— What the exercise asks —
Your task is to restate word for word the lines of the listing below that start at the one containing "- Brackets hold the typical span" and run to the end; please add nothing.

— Supplied information —
═══

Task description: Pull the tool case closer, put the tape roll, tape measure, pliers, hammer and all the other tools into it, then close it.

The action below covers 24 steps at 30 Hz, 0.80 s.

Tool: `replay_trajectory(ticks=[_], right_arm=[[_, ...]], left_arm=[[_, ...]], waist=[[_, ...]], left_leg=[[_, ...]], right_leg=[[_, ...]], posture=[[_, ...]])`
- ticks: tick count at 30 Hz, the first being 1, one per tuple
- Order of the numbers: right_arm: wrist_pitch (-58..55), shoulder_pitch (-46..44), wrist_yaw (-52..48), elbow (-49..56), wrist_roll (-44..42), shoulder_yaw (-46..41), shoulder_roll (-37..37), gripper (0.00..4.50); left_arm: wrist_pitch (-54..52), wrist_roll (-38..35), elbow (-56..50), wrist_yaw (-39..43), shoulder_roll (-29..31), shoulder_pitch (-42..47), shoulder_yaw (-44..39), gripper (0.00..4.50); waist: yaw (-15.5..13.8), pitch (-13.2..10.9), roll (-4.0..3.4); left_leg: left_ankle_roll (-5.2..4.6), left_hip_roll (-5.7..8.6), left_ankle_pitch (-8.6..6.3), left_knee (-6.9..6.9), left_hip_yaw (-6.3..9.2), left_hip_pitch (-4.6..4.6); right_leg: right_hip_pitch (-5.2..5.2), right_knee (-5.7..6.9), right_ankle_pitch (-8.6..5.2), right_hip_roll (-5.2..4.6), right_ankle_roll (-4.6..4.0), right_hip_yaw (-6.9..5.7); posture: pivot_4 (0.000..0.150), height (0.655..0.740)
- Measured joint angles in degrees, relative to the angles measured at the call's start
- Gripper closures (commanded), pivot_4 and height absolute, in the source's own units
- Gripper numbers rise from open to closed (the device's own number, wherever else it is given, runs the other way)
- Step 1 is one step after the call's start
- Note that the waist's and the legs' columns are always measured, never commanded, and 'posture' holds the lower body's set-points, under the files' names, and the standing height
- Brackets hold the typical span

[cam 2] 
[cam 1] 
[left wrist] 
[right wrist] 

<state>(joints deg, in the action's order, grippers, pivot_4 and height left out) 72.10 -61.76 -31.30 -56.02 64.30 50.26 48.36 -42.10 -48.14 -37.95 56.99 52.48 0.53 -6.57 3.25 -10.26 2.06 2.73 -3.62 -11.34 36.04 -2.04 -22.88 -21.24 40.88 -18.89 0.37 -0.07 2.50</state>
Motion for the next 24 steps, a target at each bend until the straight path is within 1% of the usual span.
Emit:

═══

— Response —
- Brackets hold the typical span

[cam 2] 
[cam 1] 
[left wrist] 
[right wrist] 

<state>(joints deg, in the action's order, grippers, pivot_4 and height left out) 72.10 -61.76 -31.30 -56.02 64.30 50.26 48.36 -42.10 -48.14 -37.95 56.99 52.48 0.53 -6.57 3.25 -10.26 2.06 2.73 -3.62 -11.34 36.04 -2.04 -22.88 -21.24 40.88 -18.89 0.37 -0.07 2.50</state>
Motion for the next 24 steps, a target at each bend until the straight path is within 1% of the usual span.
Emit:

The answer requires no further additions.